Assignment ::
Work out how many lines of the material contain the string "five"; the answer is that number only.
::: Available data :::
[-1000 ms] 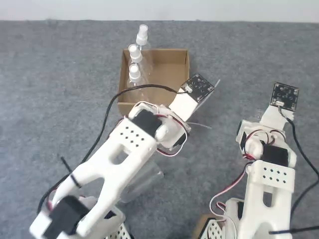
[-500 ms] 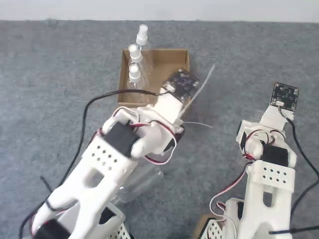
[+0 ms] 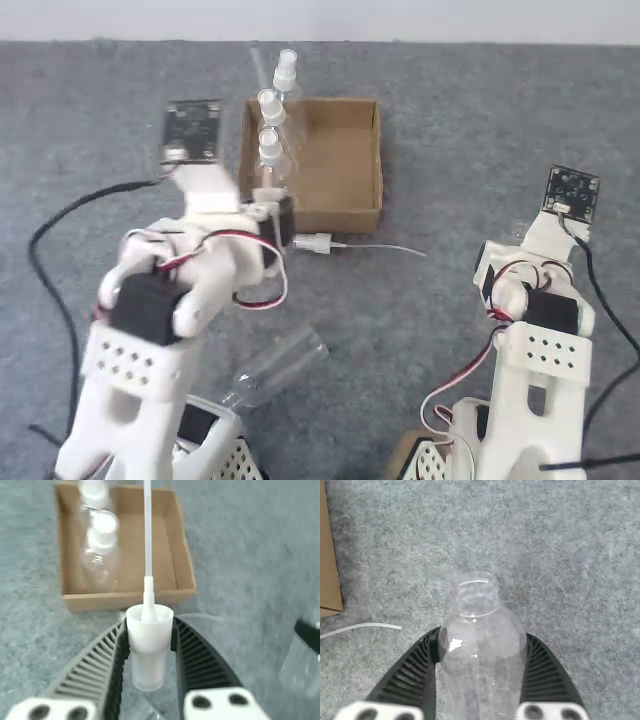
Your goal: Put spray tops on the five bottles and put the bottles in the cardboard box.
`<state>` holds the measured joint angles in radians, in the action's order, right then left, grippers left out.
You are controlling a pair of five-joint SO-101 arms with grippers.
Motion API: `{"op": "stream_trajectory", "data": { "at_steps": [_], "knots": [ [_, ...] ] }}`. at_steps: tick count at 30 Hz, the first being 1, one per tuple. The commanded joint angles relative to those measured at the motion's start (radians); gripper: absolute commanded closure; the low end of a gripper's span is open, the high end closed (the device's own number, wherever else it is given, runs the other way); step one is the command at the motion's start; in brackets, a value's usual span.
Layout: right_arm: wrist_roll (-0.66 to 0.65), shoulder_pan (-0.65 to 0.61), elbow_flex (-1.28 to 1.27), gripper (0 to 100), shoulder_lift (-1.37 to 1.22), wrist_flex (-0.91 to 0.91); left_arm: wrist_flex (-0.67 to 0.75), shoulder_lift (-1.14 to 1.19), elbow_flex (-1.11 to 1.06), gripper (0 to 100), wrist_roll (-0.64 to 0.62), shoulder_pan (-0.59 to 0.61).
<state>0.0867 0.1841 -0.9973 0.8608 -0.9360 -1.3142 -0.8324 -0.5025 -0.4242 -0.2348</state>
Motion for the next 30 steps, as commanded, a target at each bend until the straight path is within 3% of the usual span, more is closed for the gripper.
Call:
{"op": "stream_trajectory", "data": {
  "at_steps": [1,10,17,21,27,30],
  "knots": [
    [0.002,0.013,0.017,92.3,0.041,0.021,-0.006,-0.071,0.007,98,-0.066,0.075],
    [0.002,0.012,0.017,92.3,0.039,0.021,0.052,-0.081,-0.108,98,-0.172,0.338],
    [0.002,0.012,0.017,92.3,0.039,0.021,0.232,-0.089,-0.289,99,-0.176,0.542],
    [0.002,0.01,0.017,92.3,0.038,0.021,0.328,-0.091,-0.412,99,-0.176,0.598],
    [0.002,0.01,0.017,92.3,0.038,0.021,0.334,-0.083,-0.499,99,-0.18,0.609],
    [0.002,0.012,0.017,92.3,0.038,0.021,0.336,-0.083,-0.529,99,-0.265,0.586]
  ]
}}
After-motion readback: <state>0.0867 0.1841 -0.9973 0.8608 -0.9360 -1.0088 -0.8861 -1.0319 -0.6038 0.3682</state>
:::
Answer to this exercise ::
2